“Tiga jenis binatang ini jangan dipelihara, yaitu: malas, minder, dan sombong”. Demikian nasehat Menteri Energi dan Sumber Daya Mineral (ESDM), Jero Wacik kepada para sarjana baru Universitas Esa Unggul, di Hotel Pullman, Central Park, Jakarta Barat, awal Oktober lalu. Nasehat yang disampaikan Wacik dalam orasi ilmiah itu perlu menjadi pegangan bagi generasi muda yang sedang bersiap memasuki dunia kerja.
Malas, memang menjadi penghambat utama kemajuan. Seperti dikatakan Ketua DPR, Marzuki Alie , malas bisa menjadi penyebab kemiskinan (view). Orang malas itu biasanya selalu menunda pekerjaan sehingga kehilangan kesempatan, makanya orang malas sering tersingkir dari pergaulan dan pekerjaan.
Bicara tentang malas, saya teringat pada petuah A.M. Hoeta Soehoet, dosen dan mantan bos saya di Sekolah Tinggi Publisistik dulu. Hoeta Soehoet sangat benci pada orang malas. “Kalau orang bodoh bisa dididik menjadi pintar, tapi orang malas tidak mungkin bisa menjadi apapun”, ujarnya.
Minder, membuat orang sulit maju karena selalu “kalah sebelum bertanding”. Orang minder selalu menganggap dirinya terlalu rendah dan mengira orang lain luar biasa hebat. Dia menganggap apa yang ada pada dirinya dan apa yang akan dilakukannya bernilai rendah, sehingga tak mungkin diperhitungkan oleh orang lain. Padahal setiap orang pasti ada kelebihan sekaligus kelemahan, maka penting untuk mengoptimalkan kelebihan dan memperbaiki kekurangan (view).

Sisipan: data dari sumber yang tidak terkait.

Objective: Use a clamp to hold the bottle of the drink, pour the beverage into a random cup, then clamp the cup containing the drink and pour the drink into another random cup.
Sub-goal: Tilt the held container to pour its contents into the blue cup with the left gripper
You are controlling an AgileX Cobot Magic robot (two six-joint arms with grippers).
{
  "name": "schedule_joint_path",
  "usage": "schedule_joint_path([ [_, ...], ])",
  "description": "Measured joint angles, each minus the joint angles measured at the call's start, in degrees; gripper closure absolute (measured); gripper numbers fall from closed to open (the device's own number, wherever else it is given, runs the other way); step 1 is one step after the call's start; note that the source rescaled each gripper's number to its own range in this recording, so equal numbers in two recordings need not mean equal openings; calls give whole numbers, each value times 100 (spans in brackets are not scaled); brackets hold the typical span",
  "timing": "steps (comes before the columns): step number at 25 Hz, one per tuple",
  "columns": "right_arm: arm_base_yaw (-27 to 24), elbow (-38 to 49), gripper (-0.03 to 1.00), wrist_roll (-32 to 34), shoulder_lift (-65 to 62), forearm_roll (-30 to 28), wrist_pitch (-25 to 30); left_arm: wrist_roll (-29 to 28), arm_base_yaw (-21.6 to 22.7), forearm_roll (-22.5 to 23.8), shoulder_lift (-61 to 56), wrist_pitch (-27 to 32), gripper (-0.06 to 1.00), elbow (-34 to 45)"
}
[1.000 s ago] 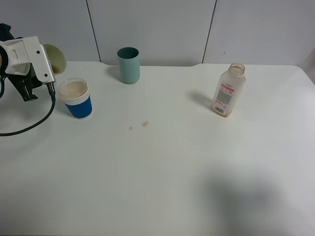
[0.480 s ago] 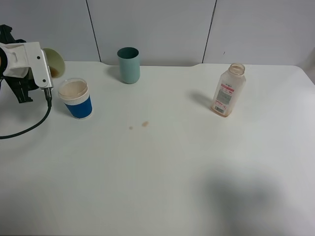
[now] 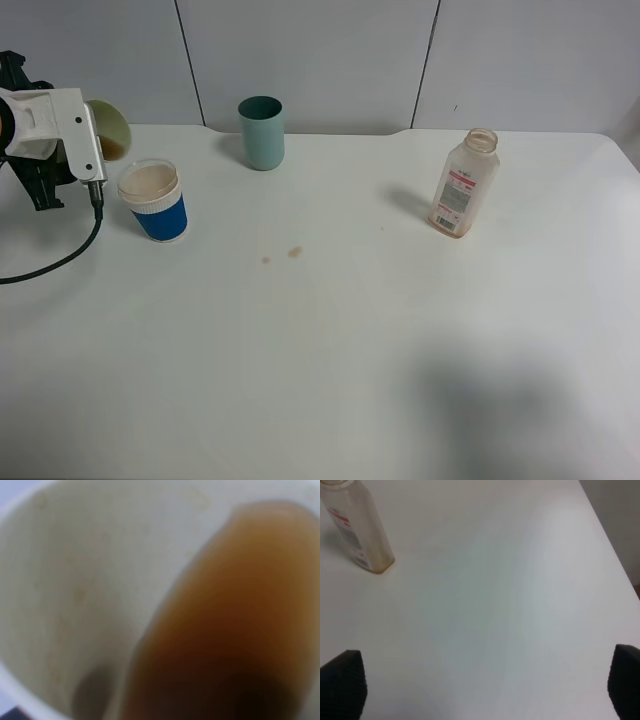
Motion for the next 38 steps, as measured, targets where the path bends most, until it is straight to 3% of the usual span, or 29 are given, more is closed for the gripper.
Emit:
schedule_joint_path([
  [22, 0, 0, 3, 0, 0, 0, 0, 0, 0, 4, 0, 89, 94, 0],
  [38, 0, 0, 3, 0, 0, 0, 0, -1, -310, 90, 0, 430, 94, -125],
])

Mengenai hal ini saya teringat pengalaman ketika dites untuk mengajar di sebuah perguruan tinggi ternama di kawasan Karawaci Tangerang. Sebelum tes saya mendapat informasi dari teman, bahwa perguruan tinggi tersebut: 1) paling mengutamakan lulusan luar negeri, 2) mensyaratkan penguasaan bahasa Inggris yang fasih, dan 3) paling mengutamakan pemeluk agama tertentu. Ketiga hal tersebut tidak ada pada saya, sehingga wajar kalau membuat saya jadi minder. Tapi saya yakin bisa diterima, karena tahu mereka membutuhkan dosen untuk bidang yang sangat saya kuasai, Jurnalistik.
Saya dites oleh tiga orang, semuanya menggunakan bahasa Inggris. Setiap pertanyaan saya jawab dalam bahasa Indonesia. Ketika pertanyaan menyangkut bidang jurnalistik, saya jawab panjang lebar: sejarah, perkembangan, hukum dan etika, kasus-kasus, hingga persoalan yang melingkupi dunia jurnalistik sekarang. Saya melihat wajah mereka puas dan saya diterima!
Sombong, biasanya karena menghargai diri terlalu tinggi dan menganggap rendah orang lain. Orang sombong tidak disukai semua orang, termasuk oleh orang sombong lainnya. Contohnya, kekalahan Fauzi Bowo dalam Pemilihan Umum Kepala Daerah (Pemilukada) DKI Jakarta karena sombong (view).
Orang sombong biasanya karena mendapat anugerah dari Tuhan, misalnya cakep, pintar, kaya dan atau memiliki jabatan. Dia menganggap, apa yang dimiliki sekarang akan abadi, padahal orang cakep dan pintar bisa sekejap menjadi jelek dan idiot hanya karena kecelakaan kecil. Begitu juga kekayaan dan jabatan, bisa lenyap tiba-tiba karena bencana atau perubahan situasi politik.